24 August 2011
.If two companies ABC PVT LTD & DEF LTD having one common director regularly deals in Sale Purchase Transaction wheather SECTION 297 attracted.
the PVT ltd co simply places order for purchase and the PUBLIC LTD company manufacture the products and deliver it to the Purchaser.
Also the PVT LTD Co is having a paid up Capital more than Rs. 1 crore from October ,2010,So Whether Approval is necessary from RD of ROC?....
30 August 2011
Please take a combined effect of Sections 297 and 299 of the Companies Act and clearly draw a line as regards: (a) the facts in the referred matter do not fall within the ambit as defined/prescribed in the exemptions under sub-section 2 of section 297, However, a plain reading of your query indicates that it falls under clause (b) of sub-section 2 of Section 297 (b) Irrespective of the facts, disclosure requirements under section 299 do apply in case such a director is directly or indirectly concerned or interested in such a contract or transaction. (c) Further disclosure requirements under section 299 will not be applicable in case holding of such a director is below 2% of the paid up share capital in the pvt. ltd. company. (d) The approval of the RD is required by the Public Company apart from BOD approval in case matter does not fall under the ambit of exemptions laid down under Section 297-sub section 2.
09 September 2011
Sir Suppose the Director has given General Declaration of his interest in FORM 24 AA u/s 299 & BOD of the PUBLIC LTD Co has passed resolution in each quarter giving consent to all the Translation of the previous Quarter,in that case whether the PVT LTD Co need to get approval from RD,( The PVT CO's Paid up Capital is more Than One Crore& The Director has more than 51% Holding).
09 September 2011
Dear Raj The intention behind these two sections is that such transactions must be in the knowledge of BOD, the obligation is onerous and putting the directors in a fiduciary relationship.
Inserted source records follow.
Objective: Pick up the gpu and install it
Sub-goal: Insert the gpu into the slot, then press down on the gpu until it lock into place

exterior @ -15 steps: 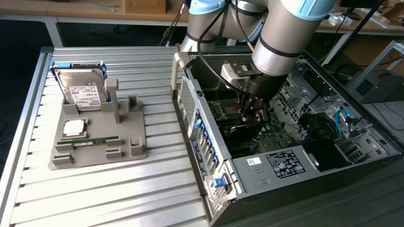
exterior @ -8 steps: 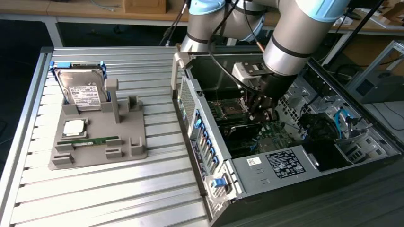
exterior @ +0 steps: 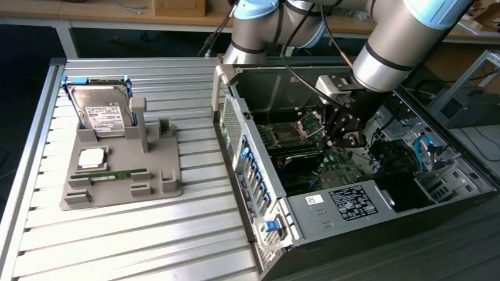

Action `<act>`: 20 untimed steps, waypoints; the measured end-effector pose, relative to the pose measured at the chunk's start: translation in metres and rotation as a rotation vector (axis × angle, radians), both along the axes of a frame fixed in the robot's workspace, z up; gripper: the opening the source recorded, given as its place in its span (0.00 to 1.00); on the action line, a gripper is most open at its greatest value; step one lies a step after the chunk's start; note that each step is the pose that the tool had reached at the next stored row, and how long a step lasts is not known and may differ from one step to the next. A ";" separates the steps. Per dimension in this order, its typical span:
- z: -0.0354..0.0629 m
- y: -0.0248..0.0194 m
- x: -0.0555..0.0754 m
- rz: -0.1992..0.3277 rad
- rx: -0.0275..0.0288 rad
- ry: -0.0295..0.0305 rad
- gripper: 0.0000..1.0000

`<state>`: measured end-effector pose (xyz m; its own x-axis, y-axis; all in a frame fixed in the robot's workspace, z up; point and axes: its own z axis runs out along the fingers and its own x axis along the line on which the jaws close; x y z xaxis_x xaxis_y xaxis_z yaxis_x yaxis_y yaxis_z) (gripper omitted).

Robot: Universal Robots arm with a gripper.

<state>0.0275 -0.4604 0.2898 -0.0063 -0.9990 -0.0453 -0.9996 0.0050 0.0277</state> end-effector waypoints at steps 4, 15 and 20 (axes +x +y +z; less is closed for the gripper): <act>0.0000 0.0000 0.007 0.000 0.0007 0.0054 0.11; 0.0000 0.0000 0.007 0.000 0.0007 0.0054 0.11; -0.0002 0.0001 -0.010 0.000 0.0008 0.0043 0.11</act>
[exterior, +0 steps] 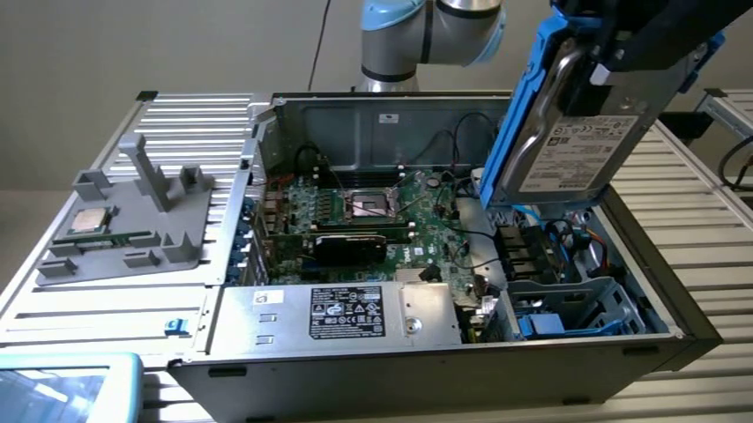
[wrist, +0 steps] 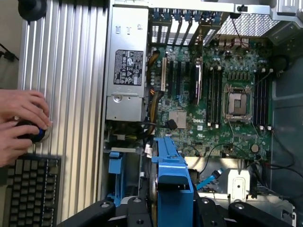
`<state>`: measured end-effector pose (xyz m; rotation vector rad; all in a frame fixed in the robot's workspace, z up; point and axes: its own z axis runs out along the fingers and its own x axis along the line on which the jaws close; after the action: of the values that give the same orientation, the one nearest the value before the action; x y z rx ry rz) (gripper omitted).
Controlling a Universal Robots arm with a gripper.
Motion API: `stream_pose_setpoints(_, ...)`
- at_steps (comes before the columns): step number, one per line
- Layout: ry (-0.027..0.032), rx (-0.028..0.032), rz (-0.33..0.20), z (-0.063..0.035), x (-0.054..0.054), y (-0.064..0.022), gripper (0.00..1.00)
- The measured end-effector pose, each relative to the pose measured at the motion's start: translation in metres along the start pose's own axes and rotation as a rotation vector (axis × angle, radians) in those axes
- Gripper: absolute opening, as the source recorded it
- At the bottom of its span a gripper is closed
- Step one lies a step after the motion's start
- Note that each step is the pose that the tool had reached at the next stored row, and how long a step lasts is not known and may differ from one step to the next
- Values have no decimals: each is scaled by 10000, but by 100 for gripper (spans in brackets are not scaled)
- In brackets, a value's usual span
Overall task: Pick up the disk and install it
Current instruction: 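Pick up the disk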
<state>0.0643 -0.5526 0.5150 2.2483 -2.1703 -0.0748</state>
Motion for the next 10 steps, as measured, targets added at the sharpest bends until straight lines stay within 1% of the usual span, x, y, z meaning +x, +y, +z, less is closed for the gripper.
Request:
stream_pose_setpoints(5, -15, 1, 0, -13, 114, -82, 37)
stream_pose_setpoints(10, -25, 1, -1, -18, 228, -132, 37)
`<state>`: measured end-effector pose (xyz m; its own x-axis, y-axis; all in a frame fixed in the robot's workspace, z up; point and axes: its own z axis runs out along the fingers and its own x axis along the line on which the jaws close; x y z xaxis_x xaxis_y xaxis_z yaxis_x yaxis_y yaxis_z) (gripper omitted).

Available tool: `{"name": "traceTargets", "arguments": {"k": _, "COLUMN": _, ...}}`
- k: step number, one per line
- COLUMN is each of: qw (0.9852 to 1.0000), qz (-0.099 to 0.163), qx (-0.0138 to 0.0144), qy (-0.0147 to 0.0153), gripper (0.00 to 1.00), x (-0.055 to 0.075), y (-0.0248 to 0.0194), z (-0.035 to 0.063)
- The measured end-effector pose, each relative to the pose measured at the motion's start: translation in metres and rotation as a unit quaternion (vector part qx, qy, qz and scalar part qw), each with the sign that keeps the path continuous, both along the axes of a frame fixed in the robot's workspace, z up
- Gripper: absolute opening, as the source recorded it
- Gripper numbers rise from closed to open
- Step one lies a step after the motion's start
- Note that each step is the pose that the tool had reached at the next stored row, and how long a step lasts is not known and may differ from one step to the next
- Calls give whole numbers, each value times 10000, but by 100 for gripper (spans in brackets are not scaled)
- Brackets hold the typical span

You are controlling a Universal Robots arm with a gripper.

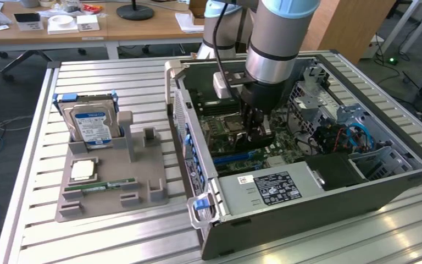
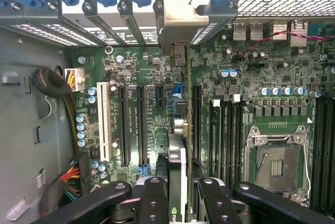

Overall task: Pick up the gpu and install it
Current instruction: 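Insert the gpu into the slot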

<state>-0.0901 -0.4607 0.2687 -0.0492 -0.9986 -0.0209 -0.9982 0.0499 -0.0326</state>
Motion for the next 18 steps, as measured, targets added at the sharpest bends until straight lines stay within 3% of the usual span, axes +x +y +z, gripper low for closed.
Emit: {"name": "traceTargets", "arguments": {"k": 18, "qw": 10000, "qz": 1, "qx": 0, "qy": 0, "gripper": 27, "x": -59, "y": -3, "z": -44}}
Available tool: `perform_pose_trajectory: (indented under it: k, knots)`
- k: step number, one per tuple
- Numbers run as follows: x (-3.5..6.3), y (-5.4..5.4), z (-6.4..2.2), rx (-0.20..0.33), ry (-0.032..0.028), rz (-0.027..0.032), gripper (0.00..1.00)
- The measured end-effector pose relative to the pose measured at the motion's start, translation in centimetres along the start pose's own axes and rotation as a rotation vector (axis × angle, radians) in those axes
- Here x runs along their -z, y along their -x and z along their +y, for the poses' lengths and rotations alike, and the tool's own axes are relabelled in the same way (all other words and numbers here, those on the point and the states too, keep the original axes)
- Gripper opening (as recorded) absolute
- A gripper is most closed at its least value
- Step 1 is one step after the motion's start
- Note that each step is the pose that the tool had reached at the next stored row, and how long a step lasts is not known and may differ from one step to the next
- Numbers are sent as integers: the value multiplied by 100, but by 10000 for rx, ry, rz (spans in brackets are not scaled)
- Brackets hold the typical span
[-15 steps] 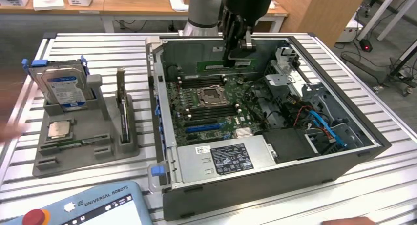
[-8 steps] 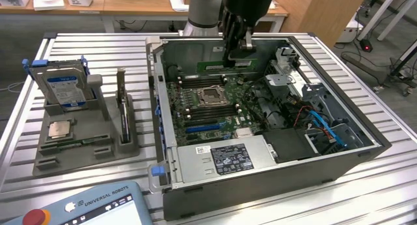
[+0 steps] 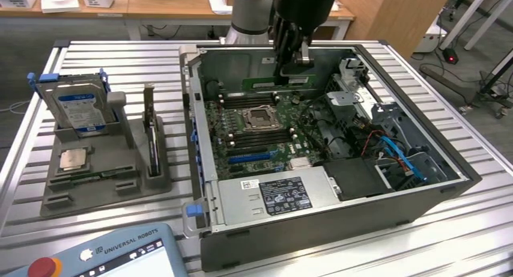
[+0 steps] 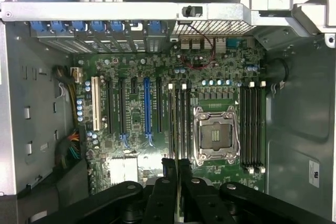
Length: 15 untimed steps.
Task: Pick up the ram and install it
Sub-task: 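Insert the ram into the slot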
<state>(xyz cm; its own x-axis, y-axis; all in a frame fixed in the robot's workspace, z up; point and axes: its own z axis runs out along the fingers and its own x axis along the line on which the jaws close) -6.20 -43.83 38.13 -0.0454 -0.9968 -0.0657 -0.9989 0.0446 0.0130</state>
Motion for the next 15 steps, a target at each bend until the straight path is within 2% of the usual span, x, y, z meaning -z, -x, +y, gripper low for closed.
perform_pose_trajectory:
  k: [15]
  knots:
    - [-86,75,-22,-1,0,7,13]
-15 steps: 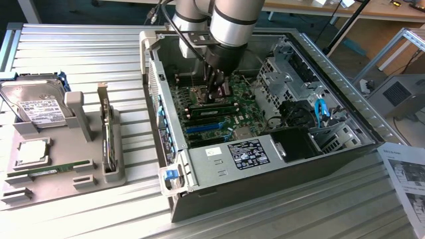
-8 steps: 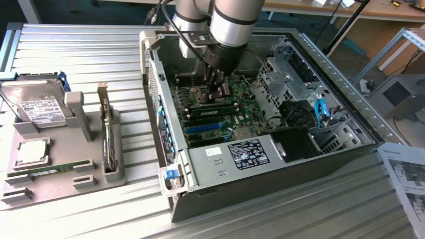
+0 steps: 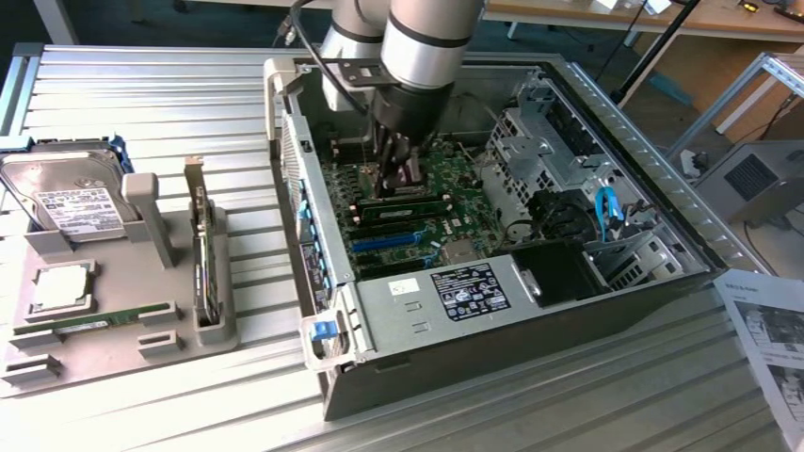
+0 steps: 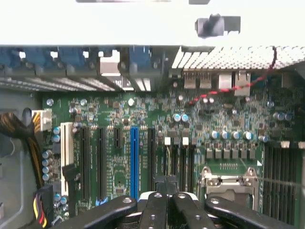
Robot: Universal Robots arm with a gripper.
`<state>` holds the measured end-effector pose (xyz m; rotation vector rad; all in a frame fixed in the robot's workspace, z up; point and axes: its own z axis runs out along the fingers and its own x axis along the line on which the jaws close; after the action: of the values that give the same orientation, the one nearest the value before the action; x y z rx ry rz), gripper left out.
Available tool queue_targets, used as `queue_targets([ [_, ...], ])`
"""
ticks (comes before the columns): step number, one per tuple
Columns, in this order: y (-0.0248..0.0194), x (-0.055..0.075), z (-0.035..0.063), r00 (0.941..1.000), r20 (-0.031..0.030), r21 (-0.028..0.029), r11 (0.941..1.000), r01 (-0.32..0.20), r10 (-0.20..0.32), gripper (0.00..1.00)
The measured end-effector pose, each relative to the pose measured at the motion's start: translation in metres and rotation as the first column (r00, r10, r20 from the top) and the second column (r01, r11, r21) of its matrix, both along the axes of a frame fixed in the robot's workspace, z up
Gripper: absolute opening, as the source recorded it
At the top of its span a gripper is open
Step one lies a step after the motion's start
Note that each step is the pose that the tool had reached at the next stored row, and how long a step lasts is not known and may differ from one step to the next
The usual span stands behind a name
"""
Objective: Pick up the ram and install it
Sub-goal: 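Press down the ram until it locks into place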
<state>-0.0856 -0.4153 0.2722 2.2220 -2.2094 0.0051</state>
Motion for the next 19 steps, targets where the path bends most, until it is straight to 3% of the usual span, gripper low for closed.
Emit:
queue_targets([
  [5, -0.0001, -0.0102, -0.0005, 1.0, -0.0003, 0.0001, 1.0, 0.0, 0.0, 0.11],
  [19, 0.0002, -0.003, -0.0005, 1.0, -0.0002, 0.0001, 1.0, 0.0, 0.0, 0.11],
])
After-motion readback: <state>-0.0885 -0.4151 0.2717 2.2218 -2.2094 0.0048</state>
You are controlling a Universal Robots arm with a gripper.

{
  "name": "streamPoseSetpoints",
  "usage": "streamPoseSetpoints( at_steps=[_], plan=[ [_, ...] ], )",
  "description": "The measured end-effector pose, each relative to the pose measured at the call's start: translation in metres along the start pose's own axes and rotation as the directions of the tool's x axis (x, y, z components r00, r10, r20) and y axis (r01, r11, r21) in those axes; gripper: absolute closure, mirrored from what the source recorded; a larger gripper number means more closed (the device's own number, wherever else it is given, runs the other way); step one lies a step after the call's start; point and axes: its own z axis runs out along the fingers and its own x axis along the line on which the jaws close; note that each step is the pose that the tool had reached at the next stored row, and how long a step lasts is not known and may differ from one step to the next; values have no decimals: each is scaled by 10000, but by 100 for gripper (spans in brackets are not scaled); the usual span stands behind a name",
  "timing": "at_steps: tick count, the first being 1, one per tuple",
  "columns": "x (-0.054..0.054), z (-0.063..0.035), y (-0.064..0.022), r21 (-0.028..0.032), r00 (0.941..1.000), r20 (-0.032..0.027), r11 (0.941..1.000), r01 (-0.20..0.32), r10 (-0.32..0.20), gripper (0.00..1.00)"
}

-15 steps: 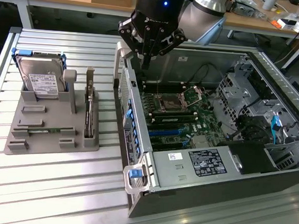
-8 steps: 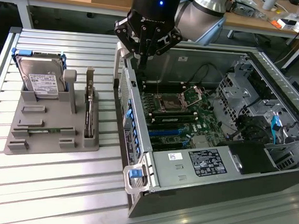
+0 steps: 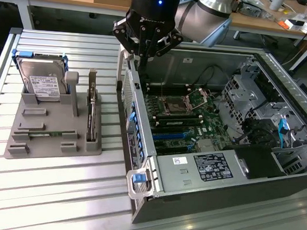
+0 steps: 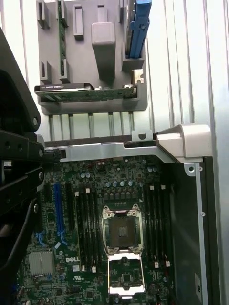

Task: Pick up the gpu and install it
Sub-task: 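Reach for the gpu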

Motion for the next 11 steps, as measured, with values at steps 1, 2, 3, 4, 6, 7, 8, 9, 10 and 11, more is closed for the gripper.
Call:
streamPoseSetpoints(
  at_steps=[1,2,3,4,6,7,8,9,10,11],
  plan=[
    [11,0,-1,0,10000,0,10000,0,0,89],
    [20,-1,-1,0,10000,0,10000,0,0,89],
    [29,-1,-2,0,10000,0,10000,0,0,89],
    [38,-1,-3,0,10000,0,10000,0,0,89],
    [65,-2,-5,0,10000,0,10000,0,0,89],
    [80,-2,-6,0,10000,0,10000,0,0,89],
    [95,-3,-7,0,10000,-1,10000,1,-1,89],
    [115,-3,-9,0,10000,0,10000,0,0,89],
    [129,-3,-10,0,10000,0,10000,0,0,89],
    [145,-4,-11,0,10000,-1,10000,0,0,89]
  ],
)
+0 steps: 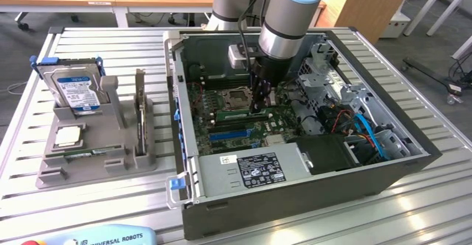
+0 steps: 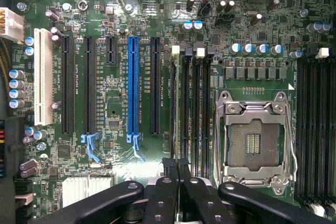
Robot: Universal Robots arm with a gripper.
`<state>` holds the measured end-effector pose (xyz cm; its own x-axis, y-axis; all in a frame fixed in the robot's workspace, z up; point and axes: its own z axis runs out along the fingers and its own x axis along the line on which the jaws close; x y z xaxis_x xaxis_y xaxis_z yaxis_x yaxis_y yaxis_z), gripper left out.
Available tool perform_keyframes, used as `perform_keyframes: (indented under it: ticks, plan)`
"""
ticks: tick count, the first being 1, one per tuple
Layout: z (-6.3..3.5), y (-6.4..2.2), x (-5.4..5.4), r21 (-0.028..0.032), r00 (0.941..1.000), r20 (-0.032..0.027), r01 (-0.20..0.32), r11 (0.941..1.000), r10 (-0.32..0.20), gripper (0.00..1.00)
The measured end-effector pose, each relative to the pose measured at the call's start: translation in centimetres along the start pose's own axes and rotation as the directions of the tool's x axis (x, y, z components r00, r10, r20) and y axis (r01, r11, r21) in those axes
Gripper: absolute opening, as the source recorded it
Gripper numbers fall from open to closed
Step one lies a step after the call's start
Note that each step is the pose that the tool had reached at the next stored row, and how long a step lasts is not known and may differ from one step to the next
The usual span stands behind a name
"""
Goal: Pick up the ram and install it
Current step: 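Insert the ram into the slot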
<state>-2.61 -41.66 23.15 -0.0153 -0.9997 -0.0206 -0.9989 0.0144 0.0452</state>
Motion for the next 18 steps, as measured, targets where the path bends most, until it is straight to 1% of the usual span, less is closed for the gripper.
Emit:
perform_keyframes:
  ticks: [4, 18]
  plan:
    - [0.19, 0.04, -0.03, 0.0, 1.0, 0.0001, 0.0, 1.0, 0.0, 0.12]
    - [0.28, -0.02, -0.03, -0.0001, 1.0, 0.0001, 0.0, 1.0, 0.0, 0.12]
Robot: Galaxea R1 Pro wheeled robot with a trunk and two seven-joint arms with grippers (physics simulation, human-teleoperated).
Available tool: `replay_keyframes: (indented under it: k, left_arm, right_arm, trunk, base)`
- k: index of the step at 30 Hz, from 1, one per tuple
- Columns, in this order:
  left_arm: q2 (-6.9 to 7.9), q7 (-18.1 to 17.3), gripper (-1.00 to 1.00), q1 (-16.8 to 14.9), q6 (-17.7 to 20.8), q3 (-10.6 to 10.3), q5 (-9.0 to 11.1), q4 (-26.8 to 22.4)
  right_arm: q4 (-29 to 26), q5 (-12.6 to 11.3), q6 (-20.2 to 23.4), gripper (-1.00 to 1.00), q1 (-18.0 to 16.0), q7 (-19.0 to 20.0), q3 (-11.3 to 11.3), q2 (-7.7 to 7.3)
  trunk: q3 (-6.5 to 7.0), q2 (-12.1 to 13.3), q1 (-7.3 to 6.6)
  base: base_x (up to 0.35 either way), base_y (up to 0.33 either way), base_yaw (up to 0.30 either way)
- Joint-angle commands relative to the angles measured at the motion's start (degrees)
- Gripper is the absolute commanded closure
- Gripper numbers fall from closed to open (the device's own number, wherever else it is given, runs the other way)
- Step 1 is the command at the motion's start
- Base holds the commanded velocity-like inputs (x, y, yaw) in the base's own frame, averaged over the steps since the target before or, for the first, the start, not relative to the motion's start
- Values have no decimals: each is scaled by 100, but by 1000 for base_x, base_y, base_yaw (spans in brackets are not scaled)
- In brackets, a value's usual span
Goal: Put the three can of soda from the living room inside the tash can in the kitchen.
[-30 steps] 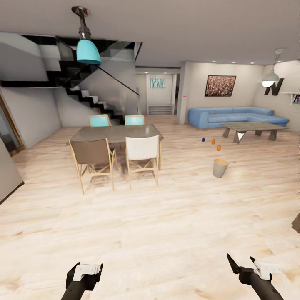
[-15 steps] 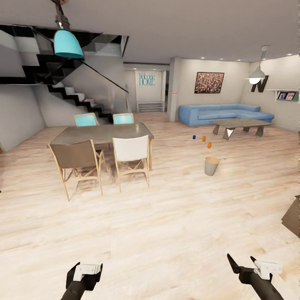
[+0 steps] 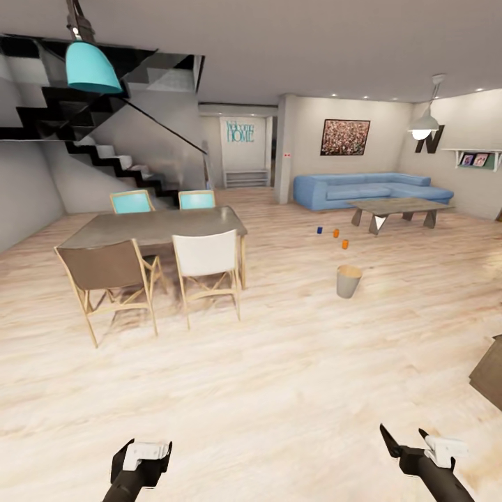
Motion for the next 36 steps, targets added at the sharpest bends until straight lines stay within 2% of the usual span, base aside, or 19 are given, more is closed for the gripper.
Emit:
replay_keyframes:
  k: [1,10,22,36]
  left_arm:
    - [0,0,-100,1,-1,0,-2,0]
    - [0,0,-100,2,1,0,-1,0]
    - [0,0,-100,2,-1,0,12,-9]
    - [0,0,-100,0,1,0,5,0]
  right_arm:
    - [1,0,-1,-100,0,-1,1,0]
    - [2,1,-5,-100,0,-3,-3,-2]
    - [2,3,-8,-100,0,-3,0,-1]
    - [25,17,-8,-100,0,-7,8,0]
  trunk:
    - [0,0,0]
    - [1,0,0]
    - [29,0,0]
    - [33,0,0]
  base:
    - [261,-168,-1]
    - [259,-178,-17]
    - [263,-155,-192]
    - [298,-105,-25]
Applicable to all types of companies even the exemptions granted are of such nature as to ensure that the business in ordinary course is not in detrimental to the interests of company interalia and also to avoid any further hardship specially in case of a banking company. Additional approval of the CG in terms of compliance by way of forms prescribed is also meant to give effect the same. Its' more on the part of a Public company rather than a Private company, even where out of two companies involved one is Private and another is Public Ltd., the compliance is strictly mandatory for a Public Limited Company and by virtue of such a compliance Private Company's compliance becomes inclusive.